Moreover, it was confirmed by the verification set that the prediction model was an independent risk factor for the prognosis of GC. Besides, it was positively correlated with Bormann type and TNM stage in GC. It is also worth pointing out that AC079385.3 was a prognostic risk factor for GC in both the training and validation sets, suggesting that it might play a pivotal role in the model. Its molecular biological function and position in the development of GC require further study.

Table 3 Three-long noncoding RNA model and clinicopathologic parameters

CONCLUSION

In conclusion, we present a 3-lncRNA model for evaluating survival in GC patients, which may be an independent prognostic factor. Clinicians can obtain the expression levels of AC007991.4, AC079385.3, and AL109615.2 in tissue samples by RT-PCR and calculate the corresponding risk values (risk score = -0.92 × AC007991.4 + 1.18 × AC079385.3 + 1.17 × AL109615.2, cutoff value = 6.58). And then it can be used to evaluate the prognosis of patients. Besides, we can visualize the model and other related risk factors to assess the modification’s effectiveness in future clinical work.
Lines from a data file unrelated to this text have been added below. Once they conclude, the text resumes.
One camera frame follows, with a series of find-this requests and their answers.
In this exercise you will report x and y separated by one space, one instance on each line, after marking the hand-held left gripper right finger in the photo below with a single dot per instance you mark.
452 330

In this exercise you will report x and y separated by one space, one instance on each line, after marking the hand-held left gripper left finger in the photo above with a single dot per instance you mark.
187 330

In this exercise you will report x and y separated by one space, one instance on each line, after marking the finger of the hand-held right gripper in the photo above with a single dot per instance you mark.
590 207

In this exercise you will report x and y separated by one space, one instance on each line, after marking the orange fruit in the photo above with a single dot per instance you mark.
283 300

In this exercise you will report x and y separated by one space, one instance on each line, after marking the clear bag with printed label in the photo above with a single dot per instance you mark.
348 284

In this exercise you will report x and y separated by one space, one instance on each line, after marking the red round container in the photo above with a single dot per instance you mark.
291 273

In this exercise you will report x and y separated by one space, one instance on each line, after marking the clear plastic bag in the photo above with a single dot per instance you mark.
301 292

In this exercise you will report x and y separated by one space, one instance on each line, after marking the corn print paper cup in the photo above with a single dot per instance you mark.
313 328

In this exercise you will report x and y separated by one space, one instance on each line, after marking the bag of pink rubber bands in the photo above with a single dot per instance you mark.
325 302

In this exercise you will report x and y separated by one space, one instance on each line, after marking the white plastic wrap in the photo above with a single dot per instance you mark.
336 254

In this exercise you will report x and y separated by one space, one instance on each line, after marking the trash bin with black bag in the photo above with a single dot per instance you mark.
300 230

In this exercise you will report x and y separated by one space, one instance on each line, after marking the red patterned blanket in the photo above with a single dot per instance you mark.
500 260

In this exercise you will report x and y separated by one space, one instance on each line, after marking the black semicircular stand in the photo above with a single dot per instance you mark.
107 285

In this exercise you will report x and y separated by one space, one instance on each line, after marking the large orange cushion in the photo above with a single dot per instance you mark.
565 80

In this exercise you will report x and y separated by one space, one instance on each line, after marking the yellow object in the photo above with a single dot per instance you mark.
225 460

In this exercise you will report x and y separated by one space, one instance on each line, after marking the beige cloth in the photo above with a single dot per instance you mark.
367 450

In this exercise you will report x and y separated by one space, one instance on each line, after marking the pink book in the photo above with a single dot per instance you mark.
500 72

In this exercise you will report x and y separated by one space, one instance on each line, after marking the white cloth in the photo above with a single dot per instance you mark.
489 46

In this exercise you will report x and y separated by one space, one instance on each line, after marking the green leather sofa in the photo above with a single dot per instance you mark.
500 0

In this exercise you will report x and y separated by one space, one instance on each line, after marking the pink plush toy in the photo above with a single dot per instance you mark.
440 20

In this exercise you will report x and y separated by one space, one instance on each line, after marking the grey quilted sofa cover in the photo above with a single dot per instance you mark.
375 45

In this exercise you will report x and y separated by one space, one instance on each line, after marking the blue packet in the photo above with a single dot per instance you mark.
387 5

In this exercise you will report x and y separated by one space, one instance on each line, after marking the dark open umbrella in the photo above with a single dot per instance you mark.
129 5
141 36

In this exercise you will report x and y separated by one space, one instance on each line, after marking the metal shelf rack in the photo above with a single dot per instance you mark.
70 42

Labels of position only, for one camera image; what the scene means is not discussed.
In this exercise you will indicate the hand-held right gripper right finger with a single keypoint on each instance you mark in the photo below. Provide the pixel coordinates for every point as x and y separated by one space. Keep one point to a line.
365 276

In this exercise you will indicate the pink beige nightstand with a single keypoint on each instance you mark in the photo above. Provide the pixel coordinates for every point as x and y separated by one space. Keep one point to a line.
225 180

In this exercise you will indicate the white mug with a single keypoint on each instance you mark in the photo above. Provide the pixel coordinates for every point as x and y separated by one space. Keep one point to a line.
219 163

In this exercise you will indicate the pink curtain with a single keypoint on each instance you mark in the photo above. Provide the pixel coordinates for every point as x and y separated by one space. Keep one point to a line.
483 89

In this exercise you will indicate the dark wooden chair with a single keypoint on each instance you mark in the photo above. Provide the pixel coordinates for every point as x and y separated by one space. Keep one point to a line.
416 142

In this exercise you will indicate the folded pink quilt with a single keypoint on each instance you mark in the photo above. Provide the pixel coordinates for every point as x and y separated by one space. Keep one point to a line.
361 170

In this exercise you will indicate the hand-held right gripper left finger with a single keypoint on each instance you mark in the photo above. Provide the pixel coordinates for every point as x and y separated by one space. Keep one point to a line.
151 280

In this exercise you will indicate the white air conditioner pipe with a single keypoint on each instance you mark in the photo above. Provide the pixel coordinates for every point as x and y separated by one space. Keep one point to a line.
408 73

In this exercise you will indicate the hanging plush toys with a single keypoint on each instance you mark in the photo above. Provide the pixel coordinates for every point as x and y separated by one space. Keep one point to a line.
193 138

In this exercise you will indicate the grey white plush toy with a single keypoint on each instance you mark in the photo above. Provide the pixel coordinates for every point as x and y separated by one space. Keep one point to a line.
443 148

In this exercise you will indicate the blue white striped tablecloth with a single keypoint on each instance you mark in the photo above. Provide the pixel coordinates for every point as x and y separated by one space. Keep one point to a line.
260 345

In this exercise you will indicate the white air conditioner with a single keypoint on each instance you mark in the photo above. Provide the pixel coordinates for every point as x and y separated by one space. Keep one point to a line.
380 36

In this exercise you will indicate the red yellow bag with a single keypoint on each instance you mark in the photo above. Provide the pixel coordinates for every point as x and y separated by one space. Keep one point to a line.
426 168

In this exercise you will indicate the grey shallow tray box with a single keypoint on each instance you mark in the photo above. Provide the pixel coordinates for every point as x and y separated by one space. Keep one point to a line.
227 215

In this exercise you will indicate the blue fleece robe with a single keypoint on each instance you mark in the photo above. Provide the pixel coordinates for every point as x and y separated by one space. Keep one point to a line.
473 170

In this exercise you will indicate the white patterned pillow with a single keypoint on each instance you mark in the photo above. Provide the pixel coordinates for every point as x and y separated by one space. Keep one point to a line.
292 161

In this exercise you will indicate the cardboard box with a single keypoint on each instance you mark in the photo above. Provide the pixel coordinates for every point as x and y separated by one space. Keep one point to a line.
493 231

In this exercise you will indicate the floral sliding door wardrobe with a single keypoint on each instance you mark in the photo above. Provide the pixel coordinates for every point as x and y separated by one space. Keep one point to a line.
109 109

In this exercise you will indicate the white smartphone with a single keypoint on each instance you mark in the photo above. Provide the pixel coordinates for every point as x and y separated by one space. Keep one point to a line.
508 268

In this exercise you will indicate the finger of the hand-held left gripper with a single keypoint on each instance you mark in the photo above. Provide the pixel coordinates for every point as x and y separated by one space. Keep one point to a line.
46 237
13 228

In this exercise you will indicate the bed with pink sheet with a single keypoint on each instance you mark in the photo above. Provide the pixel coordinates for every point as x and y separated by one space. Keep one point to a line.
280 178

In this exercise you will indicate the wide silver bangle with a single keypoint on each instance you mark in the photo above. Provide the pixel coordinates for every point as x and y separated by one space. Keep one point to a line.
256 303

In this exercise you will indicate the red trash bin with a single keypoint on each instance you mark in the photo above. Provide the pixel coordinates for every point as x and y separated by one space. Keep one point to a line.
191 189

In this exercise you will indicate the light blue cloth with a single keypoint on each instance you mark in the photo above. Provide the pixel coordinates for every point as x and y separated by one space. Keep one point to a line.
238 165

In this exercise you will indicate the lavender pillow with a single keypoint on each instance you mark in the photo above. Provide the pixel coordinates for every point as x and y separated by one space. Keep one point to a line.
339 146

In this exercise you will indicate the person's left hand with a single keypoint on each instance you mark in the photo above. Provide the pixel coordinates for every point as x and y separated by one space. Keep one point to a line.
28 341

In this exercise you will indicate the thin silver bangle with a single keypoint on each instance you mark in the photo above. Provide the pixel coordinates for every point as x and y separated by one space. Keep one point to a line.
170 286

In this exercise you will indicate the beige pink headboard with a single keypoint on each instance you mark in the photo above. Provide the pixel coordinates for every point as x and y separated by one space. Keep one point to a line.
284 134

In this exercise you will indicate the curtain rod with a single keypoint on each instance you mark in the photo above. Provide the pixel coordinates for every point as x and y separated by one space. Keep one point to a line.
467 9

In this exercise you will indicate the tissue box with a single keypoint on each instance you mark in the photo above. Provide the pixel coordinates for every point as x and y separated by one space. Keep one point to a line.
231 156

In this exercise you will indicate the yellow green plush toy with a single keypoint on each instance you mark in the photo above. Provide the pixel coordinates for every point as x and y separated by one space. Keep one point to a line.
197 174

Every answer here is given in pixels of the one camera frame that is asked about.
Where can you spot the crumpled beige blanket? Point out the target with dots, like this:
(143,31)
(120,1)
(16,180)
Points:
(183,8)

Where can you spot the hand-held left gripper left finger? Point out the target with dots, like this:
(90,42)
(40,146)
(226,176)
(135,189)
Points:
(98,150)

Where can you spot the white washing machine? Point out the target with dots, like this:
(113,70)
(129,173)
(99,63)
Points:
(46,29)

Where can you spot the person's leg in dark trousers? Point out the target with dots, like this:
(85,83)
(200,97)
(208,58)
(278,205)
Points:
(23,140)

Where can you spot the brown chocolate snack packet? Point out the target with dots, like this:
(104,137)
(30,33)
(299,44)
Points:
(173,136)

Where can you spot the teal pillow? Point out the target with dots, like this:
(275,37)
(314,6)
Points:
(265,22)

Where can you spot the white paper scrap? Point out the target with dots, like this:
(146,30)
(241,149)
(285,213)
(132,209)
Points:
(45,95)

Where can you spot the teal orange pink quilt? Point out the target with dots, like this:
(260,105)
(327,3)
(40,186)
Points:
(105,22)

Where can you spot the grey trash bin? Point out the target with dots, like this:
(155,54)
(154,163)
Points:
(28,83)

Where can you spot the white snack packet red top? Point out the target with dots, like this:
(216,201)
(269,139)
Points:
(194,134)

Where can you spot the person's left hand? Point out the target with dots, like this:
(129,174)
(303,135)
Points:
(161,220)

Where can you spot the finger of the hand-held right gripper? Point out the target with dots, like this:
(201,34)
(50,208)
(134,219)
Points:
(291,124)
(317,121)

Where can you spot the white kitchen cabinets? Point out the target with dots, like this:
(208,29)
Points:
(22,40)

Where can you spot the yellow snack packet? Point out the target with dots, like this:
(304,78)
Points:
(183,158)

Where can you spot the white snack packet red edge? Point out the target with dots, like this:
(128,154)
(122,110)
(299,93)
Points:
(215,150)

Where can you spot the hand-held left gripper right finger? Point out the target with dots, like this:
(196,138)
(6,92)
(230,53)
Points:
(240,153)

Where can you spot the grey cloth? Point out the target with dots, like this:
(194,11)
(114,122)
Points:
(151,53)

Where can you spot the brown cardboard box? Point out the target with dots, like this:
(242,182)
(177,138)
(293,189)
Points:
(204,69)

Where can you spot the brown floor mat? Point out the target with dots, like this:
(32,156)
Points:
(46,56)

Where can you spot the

Figure 2 Least absolute shrinkage and selection operator and COX regression screened prognosis associated long noncoding RNAs. A: Least absolute shrinkage and selection operator coefficient values of the 22 prognosis-related long noncoding RNAs in The Cancer Genome Atlas cohort; B: L1-penalty of least absolute shrinkage and selection operator-COX regression; C: Forest plotshowing the correlations between the 22 long noncoding RNAs and the survival of gastric cancer patients in The Cancer Genome Atlas; D: AC007991.4, AC079385.3, and AL109615.2 are all independent prognostic risk factors for gastric cancer.
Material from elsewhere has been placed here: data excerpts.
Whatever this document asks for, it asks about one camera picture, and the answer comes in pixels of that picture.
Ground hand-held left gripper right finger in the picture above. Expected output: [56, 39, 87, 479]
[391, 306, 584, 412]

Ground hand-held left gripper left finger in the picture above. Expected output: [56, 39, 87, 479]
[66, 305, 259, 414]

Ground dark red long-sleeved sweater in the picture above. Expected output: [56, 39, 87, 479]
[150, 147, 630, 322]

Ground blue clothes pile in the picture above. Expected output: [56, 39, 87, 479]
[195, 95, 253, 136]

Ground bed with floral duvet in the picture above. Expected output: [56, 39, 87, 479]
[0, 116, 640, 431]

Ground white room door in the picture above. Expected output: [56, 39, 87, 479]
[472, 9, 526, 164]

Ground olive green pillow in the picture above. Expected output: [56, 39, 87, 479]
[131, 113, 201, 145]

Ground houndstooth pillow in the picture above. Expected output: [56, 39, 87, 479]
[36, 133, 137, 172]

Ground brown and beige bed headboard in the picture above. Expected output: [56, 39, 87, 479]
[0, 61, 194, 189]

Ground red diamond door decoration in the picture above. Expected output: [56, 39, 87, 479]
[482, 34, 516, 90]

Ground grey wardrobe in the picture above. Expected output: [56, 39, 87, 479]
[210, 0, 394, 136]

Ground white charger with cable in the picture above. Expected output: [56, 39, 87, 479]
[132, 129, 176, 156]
Figure 3 Characteristics of the 3-long noncoding RNA combination in The Cancer Genome Atlas queue. A: The Cancer Genome Atlas samples arranged according to risk score (the low-risk group, green, the high-risk group, red); B: The Cancer Genome Atlas samples arranged according to survival time in years (red, death; green, alive); C: Heatmap showing the expression of three long noncoding RNAs in samples according to the risk score (blue, low-risk group; pink, high-risk group); D: The receiver operating characteristic curve for evaluating the predictive effectiveness of the model; E: The high-risk group in this model has a worse overall survival. AUC: Area under the curve.
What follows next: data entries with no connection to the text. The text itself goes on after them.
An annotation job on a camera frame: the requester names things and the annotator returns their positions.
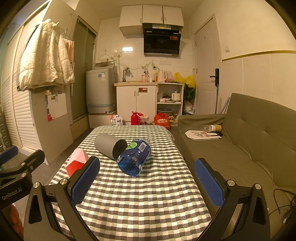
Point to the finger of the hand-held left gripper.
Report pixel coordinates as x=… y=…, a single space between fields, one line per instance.
x=27 y=163
x=9 y=154

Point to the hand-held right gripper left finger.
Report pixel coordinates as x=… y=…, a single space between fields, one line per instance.
x=83 y=184

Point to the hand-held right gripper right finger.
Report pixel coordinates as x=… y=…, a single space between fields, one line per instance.
x=208 y=185

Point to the grey cup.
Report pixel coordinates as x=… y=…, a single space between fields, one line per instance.
x=104 y=144

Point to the brown paper cup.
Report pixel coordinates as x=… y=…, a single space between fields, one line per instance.
x=217 y=128

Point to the person's left hand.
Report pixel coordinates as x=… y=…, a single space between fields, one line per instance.
x=15 y=217

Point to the red and pink box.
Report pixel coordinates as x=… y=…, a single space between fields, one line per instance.
x=75 y=163

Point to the olive green sofa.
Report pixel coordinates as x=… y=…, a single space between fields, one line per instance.
x=235 y=162

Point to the white wardrobe panel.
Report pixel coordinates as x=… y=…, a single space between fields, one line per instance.
x=57 y=134

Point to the white louvered sliding door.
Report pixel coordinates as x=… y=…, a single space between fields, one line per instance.
x=20 y=111

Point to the white printed paper board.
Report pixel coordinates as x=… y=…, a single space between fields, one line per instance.
x=196 y=136

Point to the blue plastic water bottle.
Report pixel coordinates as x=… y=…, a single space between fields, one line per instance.
x=134 y=160

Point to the checkered tablecloth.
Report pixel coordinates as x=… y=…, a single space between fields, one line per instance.
x=138 y=199

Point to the white detergent pouch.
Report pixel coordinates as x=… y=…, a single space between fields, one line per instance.
x=116 y=120

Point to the red shopping bag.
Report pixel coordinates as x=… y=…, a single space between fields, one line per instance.
x=161 y=121

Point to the red thermos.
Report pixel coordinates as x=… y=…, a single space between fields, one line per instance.
x=134 y=119

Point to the white open shelf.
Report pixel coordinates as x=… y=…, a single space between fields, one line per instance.
x=181 y=102

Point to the green plant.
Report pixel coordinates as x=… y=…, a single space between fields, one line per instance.
x=189 y=93

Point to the white sink cabinet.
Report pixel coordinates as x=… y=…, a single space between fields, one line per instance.
x=135 y=104

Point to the grey washing machine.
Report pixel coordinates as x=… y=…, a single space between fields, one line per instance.
x=100 y=90

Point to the white puffer jacket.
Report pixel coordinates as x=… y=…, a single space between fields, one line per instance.
x=39 y=60

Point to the glass shower door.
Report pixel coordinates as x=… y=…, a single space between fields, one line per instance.
x=82 y=76

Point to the cream quilted jacket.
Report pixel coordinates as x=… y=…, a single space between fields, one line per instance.
x=66 y=67

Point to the yellow plastic bag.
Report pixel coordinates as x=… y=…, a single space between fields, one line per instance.
x=187 y=80

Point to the metal faucet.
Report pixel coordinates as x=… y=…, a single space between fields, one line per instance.
x=124 y=77

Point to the pink plastic bag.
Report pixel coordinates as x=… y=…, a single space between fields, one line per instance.
x=170 y=76

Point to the white electric kettle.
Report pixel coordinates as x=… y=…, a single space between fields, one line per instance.
x=161 y=77

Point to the pink cloth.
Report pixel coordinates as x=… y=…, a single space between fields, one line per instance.
x=70 y=52

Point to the metal basin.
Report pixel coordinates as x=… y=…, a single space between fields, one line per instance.
x=105 y=64

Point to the pink bottle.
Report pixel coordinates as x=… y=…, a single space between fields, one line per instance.
x=144 y=77

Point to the black range hood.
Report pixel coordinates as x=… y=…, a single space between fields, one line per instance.
x=161 y=41

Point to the white wall cabinets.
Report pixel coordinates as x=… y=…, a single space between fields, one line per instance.
x=151 y=15
Figure 4 Expression of AC007991.4, AC079385.3, and AL109615.2 in gastric cancer tissues and cells. A and D: AC007991.4 is weakly expressed in gastric cancer (GC) cells and tissues; B and E: AC079385.3 is overexpressed in GC cells and tissues; C and F: AL109615.2 is overexpressed in GC cells and tissues. bP < 0.01. GC: Gastric cancer.

Figure 5 Kaplan-Meier curves for disease-free survival and overall survival. A and B: Disease-free survival (DFS) and overall survival (OS) curves of 200 gastric cancer (GC) patients stratified by AC007991.4 expression (P = 0.05). The overexpression of AC007991.4 contributed to a good survival; C and D: DFS and OS curves of 200 GC patients stratified by AC079385.3 expression (P = 0.00). The overexpression of AC079385.3 contributed to an excellent survival; E and F: DFS and OS curves of 200 GC patients stratified by AL109615.2 expression (P = 0.00 and P = 0.02). The overexpression of AL109615.2 contributed to an excellent survival; G and H: DFS and OS curves of 200 GC patients stratified by the 3-long noncoding RNA model (P = 0.00). The high score of expression model contributed to a good survival. DFS: Disease-free survival; OS: Overall survival.

ARTICLE HIGHLIGHTS

Research perspectives

Clinicians can obtain the expression levels of AC007991.4, AC079385.3, and AL109615.2 in tissue samples by real-time reverse transcription-polymerase chain reaction and calculate the corresponding risk values.